Dataset content:
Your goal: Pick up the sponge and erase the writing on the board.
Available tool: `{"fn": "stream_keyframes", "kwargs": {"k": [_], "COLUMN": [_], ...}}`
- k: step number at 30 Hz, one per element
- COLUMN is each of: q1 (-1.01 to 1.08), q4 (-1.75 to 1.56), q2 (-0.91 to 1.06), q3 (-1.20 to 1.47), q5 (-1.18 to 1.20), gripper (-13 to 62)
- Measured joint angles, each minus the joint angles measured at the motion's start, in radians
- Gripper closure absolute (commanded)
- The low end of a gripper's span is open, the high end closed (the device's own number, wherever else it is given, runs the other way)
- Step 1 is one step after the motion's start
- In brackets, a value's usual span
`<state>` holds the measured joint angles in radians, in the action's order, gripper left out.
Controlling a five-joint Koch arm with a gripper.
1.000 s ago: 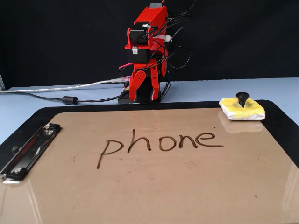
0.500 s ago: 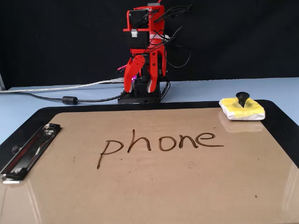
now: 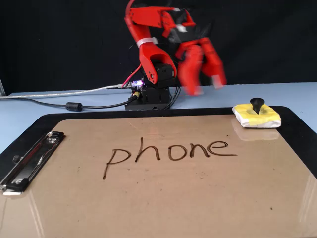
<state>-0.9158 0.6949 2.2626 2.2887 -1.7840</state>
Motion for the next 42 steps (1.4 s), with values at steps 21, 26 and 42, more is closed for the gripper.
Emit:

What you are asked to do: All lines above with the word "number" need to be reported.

Written reply:
- k: step number at 30 Hz, one per element
- The low end of a gripper's span is open, the high end closed (the device's own number, wherever else it is given, runs the other way)

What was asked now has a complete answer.